Though hominids probably began using their emerging cognitive abilities to meet basic needs like nutrition and mates, culture", as this would counter the sense of insignificance represented by death and provide: 1 symbolic immortality through the legacy of a culture that lives on beyond the physical self "earthly significance" 2 literal immortality, the promise of an afterlife or continued existence featured in religions "cosmic significance".

] their very nature encourages religions to spread like "mind viruses". In such a conception, it is fundamental that the individuals who are unable to question their beliefs are more biologically fit than individuals who are capable of questioning their beliefs. Thus, it could be concluded that sacred scriptures or oral traditions created a behavioral sample that elevated biological fitness for believing individuals. Individuals who were capable of challenging such beliefs, even if the beliefs were enormously improbable, became rarer and rarer in the population. See denialism.

This good example holds that religion is a byproduct of the cognitive modules in the human brain that arose in the evolutionary past to deal with problems of survival and reproduction.
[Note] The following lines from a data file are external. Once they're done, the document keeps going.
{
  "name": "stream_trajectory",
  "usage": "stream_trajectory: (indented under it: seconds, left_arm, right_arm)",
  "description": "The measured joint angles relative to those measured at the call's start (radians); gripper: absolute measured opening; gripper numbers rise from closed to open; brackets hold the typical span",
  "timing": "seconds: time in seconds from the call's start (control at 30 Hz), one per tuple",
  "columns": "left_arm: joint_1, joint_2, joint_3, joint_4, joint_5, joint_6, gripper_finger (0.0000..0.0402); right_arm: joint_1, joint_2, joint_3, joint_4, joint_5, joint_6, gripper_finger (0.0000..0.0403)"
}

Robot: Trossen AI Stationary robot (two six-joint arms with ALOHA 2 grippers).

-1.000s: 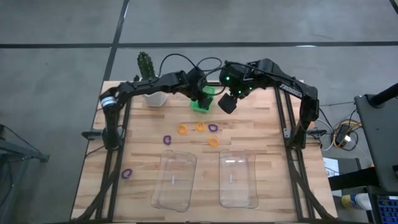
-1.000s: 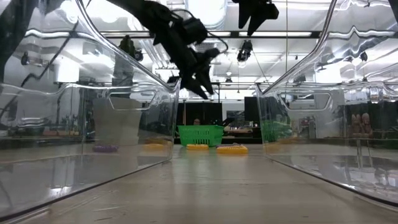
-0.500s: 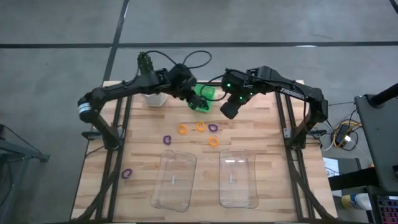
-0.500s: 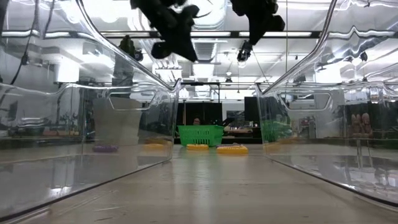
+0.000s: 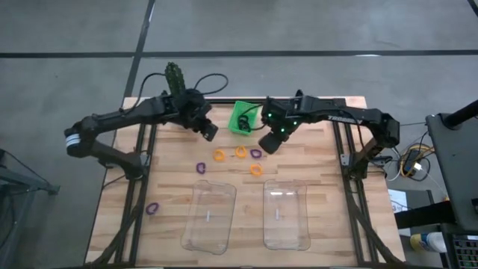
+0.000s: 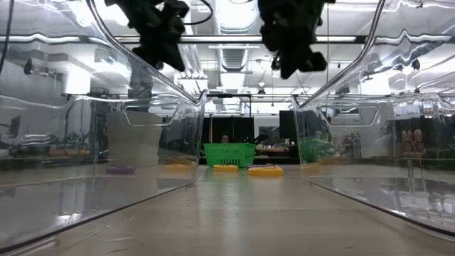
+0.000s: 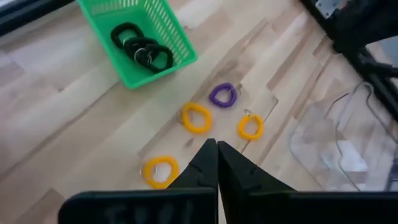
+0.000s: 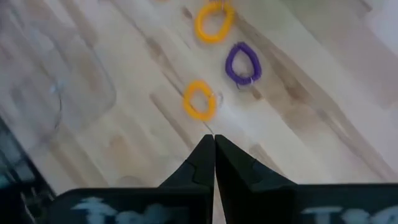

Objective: Sort spring keychains
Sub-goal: Put the bottom yellow spring keychain into the right transparent bin

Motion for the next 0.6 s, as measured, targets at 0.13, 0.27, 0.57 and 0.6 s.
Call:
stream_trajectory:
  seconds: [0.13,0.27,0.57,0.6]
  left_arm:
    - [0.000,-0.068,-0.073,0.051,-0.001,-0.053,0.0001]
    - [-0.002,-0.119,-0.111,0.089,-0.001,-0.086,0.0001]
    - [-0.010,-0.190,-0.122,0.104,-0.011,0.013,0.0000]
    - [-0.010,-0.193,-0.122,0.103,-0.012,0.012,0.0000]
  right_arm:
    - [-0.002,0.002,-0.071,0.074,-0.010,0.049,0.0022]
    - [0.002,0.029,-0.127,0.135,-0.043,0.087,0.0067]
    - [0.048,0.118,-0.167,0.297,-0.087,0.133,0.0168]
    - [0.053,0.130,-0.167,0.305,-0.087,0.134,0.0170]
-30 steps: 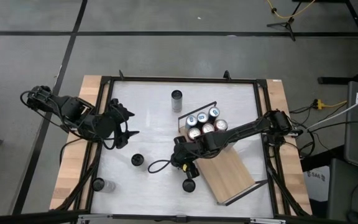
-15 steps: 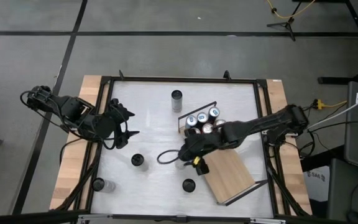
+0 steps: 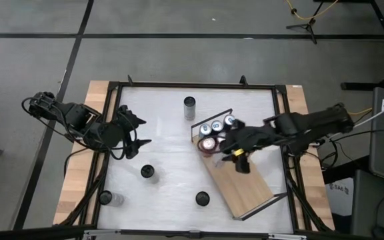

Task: Place canned beverage on shelf
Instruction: Put the white pink soda can on the shelf aligned with the other white pink soda can

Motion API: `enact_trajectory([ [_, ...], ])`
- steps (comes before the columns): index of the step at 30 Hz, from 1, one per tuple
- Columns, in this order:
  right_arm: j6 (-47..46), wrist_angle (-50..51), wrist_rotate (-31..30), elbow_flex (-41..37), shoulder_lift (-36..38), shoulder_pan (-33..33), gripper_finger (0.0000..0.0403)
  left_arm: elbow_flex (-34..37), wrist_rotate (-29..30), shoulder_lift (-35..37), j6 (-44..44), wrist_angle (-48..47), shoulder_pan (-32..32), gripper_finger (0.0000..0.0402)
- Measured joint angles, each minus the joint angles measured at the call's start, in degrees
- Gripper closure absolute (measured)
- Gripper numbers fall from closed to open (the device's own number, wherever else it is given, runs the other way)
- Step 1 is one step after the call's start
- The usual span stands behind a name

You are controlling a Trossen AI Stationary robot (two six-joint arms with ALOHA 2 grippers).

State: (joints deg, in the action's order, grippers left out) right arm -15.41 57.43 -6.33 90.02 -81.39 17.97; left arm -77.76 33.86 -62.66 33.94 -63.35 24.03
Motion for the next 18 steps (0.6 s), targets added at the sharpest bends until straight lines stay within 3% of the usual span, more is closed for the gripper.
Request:
enact_trajectory([
  [8,-7.67,8.74,-14.58,-0.73,5.06,8.26,0.0162,0.00,-0.05,-0.01,-0.01,0.00,0.00,0.0051],
  [18,-9.86,-0.98,-16.11,-13.89,6.01,10.50,0.0162,0.00,0.10,-0.01,0.01,0.01,0.00,0.0051],
])
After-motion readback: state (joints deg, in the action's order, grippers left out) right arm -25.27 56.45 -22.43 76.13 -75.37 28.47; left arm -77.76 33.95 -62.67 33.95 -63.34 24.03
Initial concepts of supernatural agents may arise in the tendency of humans to "overdetect" the presence of other humans or predators for example: momentarily mistaking a vine for a snake. For instance, a man might report that he felt something sneaking up on him, but it vanished when he looked around.

Stories of these experiences are particularly likely to be retold, passed on and embellished due to their descriptions of requirements ontological categories person, artifact, animal, plant, natural object with counterintuitive properties humans that are invisible, houses that remember what happened in them, etc.. These stories become even more salient when they are accompanied by activation of non-violated expectations for the ontological category houses that "remember" activates our intuitive psychology of mind; i.e. we automatically qualifications thought processes to them.

One of the attributes of our intuitive psychology of mind is that humans are interested in the affairs of other humans. This may result in the tendency for concepts of supernatural agents to inevitably cross-connect with human intuitive moral feelings evolutionary behavioral guidelines. In addition, the presence of dead bodies creates an uncomfortable cognitive state in which dreams and other mental modules grown-up identification and behavior prediction keep on to run decoupled from reality, producing incompatible intuitions that the dead are somehow still around. When this is coupled with the human predisposition to see misfortune as a social event as someone's responsibility rather than the outcome of mechanical processes it may activate the intuitive "willingness to make exchanges" bit of the human theory of minds, compelling the bereaved to try to interact and bargain with supernatural agents ritual.

In a large enough group, some individuals willbetter skilled at these rituals than others and will become specialists. As societies grow and encounter other societies, competition will ensue and a "survival of the fittest" effect may cause the practitioners to change their concepts to give a more abstract, more widely acceptable version. Eventually the specialist practitioners form a cohesive group or guild with its attendant political goals religion.